Re: qsort again (was Re: [PERFORM] Strange Create Index

From: Jens-Wolfhard Schicke <ml+pgsql-hackers(at)asco(dot)de>
To: Dann Corbit <DCorbit(at)connx(dot)com>, pgsql-hackers(at)postgresql(dot)org
Subject: Re: qsort again (was Re: [PERFORM] Strange Create Index
Date: 2006-02-17 08:18:39
Message-ID: 97E2D852E73713354532B531@[192.168.1.72]
Views: Raw Message | Whole Thread | Download mbox | Resend email
Thread:
Lists: pgsql-hackers pgsql-performance

--On Donnerstag, Februar 16, 2006 10:39:45 -0800 Dann Corbit
<DCorbit(at)connx(dot)com> wrote:

> He refers to counting sort and radix sort (which comes in most
> significant digit and least significant digit format).
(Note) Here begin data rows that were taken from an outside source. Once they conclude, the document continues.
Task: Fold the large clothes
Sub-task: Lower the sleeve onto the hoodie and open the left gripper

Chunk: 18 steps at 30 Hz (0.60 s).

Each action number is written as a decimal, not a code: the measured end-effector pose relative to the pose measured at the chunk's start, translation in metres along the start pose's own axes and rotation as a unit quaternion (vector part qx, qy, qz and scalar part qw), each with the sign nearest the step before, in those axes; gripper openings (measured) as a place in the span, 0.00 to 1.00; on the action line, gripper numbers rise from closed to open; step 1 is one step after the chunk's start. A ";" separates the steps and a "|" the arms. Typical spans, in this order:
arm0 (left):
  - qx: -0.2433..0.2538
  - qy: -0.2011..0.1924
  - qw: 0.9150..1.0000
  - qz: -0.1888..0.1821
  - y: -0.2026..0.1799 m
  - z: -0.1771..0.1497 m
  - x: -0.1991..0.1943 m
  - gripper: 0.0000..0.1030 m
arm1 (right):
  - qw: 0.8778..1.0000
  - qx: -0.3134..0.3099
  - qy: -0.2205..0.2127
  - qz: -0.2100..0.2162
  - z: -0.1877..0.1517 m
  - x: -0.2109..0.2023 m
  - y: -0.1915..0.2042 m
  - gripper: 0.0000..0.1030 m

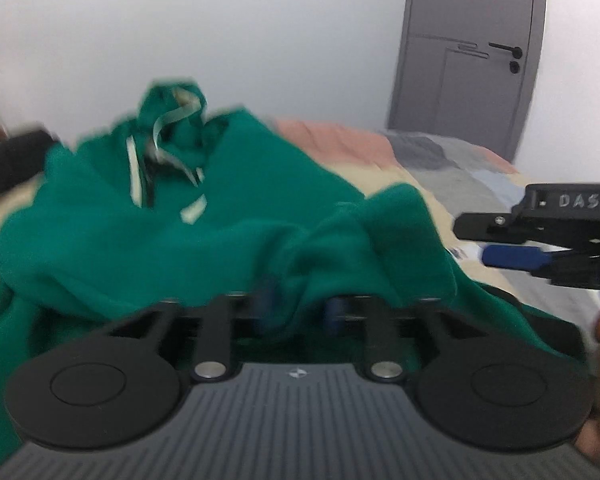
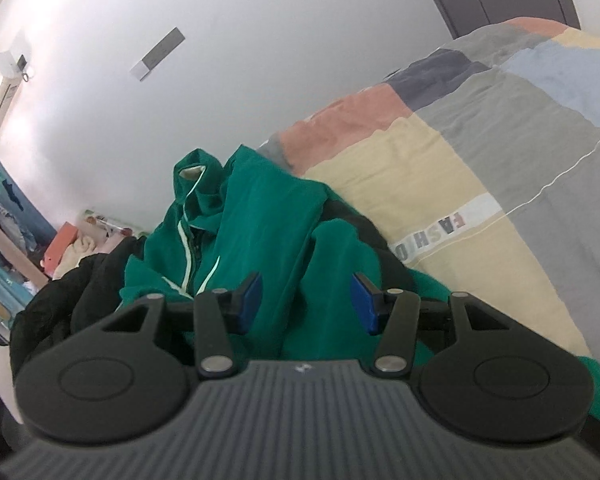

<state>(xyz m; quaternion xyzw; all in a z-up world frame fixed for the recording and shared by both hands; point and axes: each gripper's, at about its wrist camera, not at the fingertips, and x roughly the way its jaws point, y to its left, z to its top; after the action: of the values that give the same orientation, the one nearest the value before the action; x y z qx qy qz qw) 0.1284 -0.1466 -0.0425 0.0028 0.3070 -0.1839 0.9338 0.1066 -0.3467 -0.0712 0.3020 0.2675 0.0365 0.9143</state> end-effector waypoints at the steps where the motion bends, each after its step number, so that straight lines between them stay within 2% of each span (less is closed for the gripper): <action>1: -0.011 0.010 1.000 -0.012 0.007 -0.004 -0.005 0.64 | 1.000 -0.001 0.002 0.002 -0.001 0.000 0.001 0.51; 2: -0.016 0.015 0.999 -0.023 0.013 -0.006 -0.011 0.70 | 1.000 -0.002 0.004 0.004 -0.002 -0.001 0.003 0.51; 6: -0.025 0.028 0.998 -0.052 0.037 -0.017 -0.041 0.73 | 1.000 -0.010 0.020 0.022 -0.007 -0.002 0.012 0.51; 9: -0.078 0.026 0.995 -0.052 0.070 -0.026 -0.059 0.73 | 0.998 -0.021 0.031 0.042 -0.012 -0.002 0.021 0.51; 11: -0.130 0.017 0.990 -0.054 0.097 -0.032 -0.064 0.73 | 0.997 -0.036 0.034 0.053 -0.015 -0.001 0.029 0.51; 13: -0.176 0.009 0.983 -0.045 0.122 -0.040 -0.066 0.73 | 0.996 -0.054 0.036 0.065 -0.019 0.001 0.037 0.60; 14: -0.197 0.010 0.979 -0.040 0.133 -0.043 -0.064 0.73 | 0.995 -0.062 0.040 0.068 -0.021 0.004 0.041 0.61; 18: -0.281 0.010 0.959 -0.036 0.176 -0.053 -0.055 0.73 | 0.991 -0.088 0.065 0.072 -0.031 0.018 0.054 0.61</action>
<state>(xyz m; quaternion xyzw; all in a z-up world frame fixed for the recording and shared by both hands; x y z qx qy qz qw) 0.1175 0.0424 -0.0732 -0.2686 0.3558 -0.1236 0.8865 0.1111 -0.2824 -0.0693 0.2358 0.2993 0.1453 0.9131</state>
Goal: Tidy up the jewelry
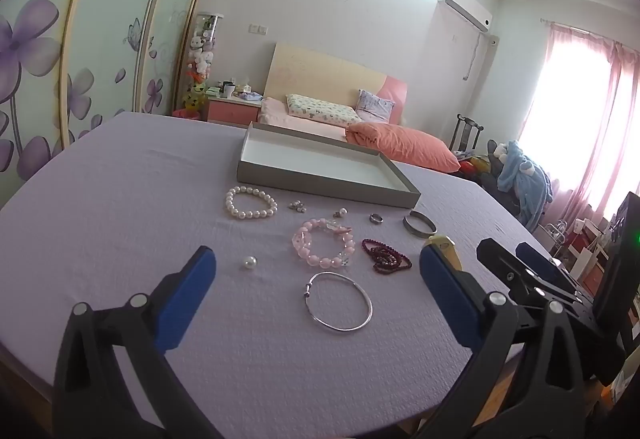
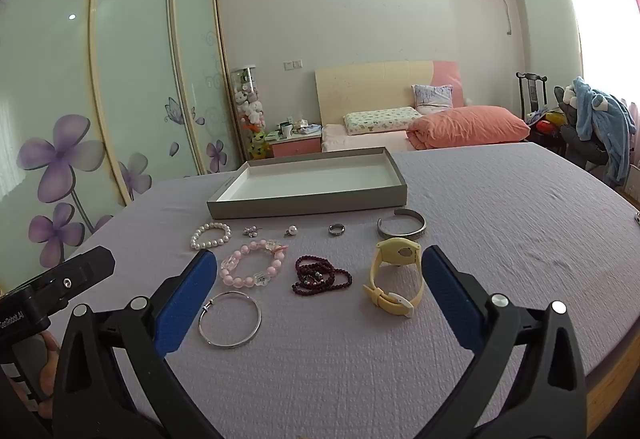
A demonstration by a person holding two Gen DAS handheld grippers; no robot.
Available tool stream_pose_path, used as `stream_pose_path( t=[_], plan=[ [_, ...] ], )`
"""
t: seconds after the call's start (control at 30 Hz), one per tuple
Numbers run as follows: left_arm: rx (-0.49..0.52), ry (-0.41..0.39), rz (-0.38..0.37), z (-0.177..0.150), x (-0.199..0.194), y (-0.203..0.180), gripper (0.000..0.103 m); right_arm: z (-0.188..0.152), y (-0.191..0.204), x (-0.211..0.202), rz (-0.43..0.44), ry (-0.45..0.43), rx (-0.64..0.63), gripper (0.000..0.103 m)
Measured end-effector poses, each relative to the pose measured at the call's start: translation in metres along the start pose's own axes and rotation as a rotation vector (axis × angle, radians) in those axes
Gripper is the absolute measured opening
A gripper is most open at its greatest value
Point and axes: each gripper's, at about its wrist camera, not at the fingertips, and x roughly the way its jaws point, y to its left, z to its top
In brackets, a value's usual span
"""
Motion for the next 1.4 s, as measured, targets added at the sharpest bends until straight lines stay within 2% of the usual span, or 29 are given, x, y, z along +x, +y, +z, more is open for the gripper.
stream_pose_path(
  t=[1.4],
  plan=[
    [0.0, 0.003, 0.0, 0.0, 0.0002, 0.0001, 0.101, 0.0059, 0.0037, -0.003, 0.001, -0.003, 0.0, 0.102]
  ],
)
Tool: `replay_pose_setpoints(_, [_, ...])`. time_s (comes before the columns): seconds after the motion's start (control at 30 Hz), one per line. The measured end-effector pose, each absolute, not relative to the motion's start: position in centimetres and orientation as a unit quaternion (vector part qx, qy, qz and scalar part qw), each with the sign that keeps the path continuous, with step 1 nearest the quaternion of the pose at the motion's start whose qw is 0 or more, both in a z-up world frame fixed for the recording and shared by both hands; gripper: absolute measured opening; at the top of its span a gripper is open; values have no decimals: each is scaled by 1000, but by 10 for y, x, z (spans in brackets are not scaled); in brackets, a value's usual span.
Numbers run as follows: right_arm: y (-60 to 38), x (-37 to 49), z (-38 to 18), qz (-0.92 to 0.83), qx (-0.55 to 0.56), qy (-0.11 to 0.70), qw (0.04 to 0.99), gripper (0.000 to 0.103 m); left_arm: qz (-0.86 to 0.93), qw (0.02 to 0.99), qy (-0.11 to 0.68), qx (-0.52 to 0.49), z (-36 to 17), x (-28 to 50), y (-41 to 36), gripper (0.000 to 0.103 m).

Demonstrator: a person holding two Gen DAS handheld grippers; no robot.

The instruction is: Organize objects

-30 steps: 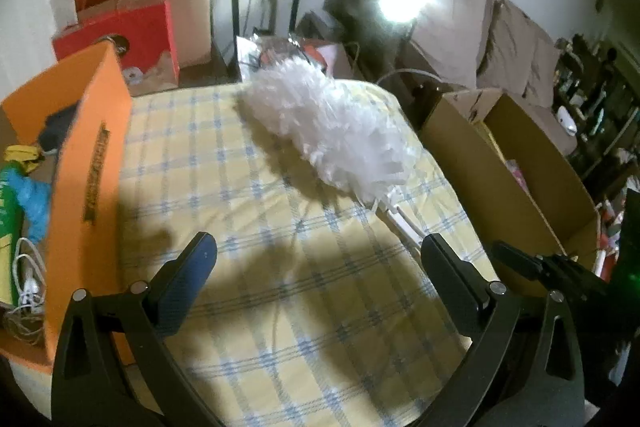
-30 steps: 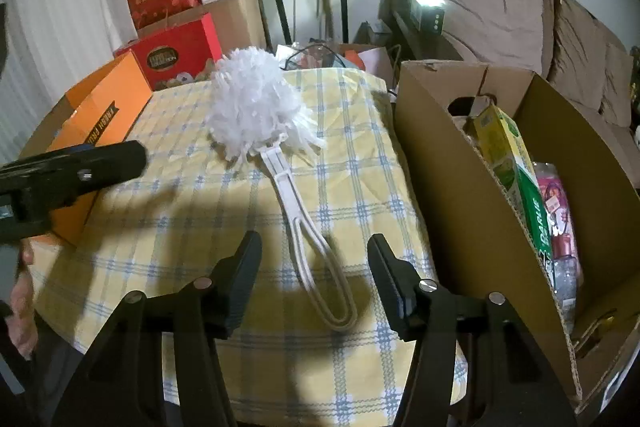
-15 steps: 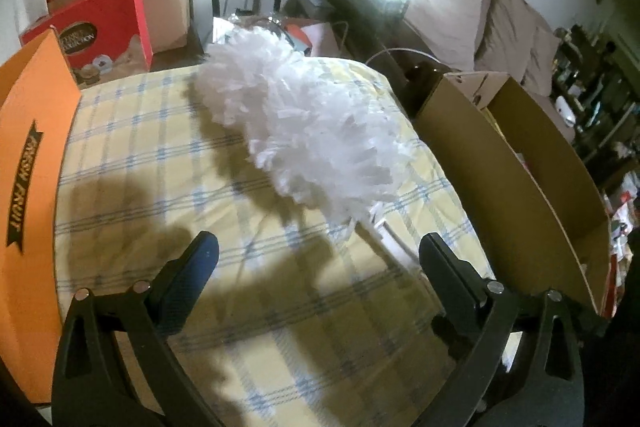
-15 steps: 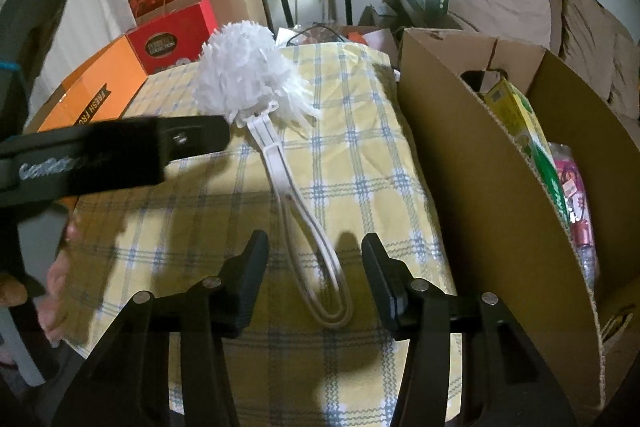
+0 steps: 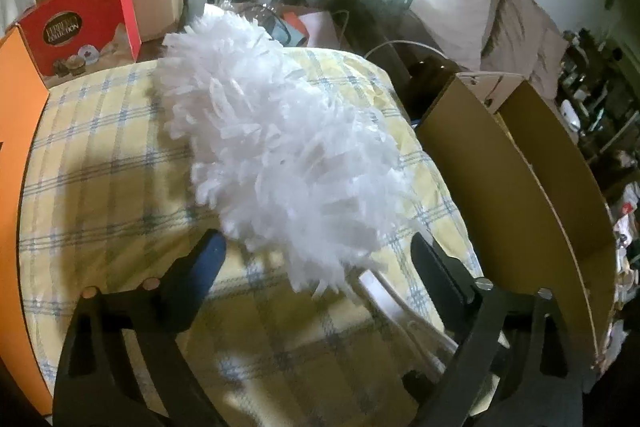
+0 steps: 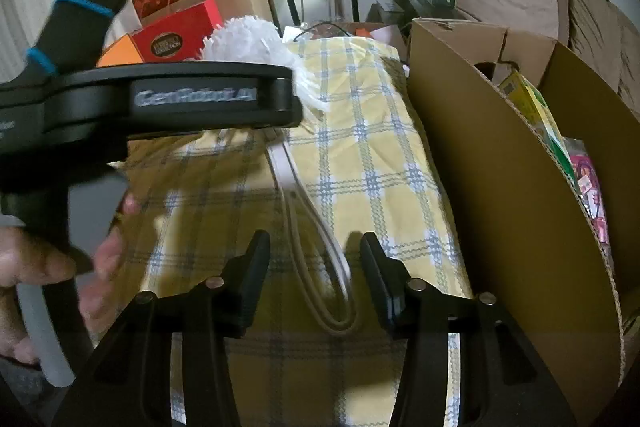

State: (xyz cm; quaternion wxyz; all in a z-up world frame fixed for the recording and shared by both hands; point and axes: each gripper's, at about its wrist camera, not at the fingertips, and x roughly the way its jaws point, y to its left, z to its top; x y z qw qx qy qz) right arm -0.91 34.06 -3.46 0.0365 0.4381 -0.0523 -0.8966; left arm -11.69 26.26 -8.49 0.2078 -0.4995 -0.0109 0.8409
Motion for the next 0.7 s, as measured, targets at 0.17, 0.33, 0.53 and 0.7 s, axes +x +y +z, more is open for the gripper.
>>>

These are also
> called distribution (as opposed to comparison) sorts.
>
> These sorts are O(n) as a function of the data size, but really they are
> O(M*n) where M is the average key length and n is the data set size.
> (In the case of MSD radix sort M is the average length to completely
> differentiate strings)
>
> So if you have an 80 character key, then 80*log(n) will only be faster
I suppose you meant 80 * n here?

> than n*log(n) when you have 2^80th elements -- in other words -- never.
I think this is wrong. You can easily improve Radix sort by a constant if
you don't take single bytes as the digits but rather k-byte values. At
least 2 byte should be possible without problems. This would give you 40 *
n time, not 80 * n. And you assume that the comparision of an 80-byte wide
value only costs 1, which might (and in many cases will be imho) wrong.
Actually it migh mean to compare 80 bytes as well, but I might be wrong.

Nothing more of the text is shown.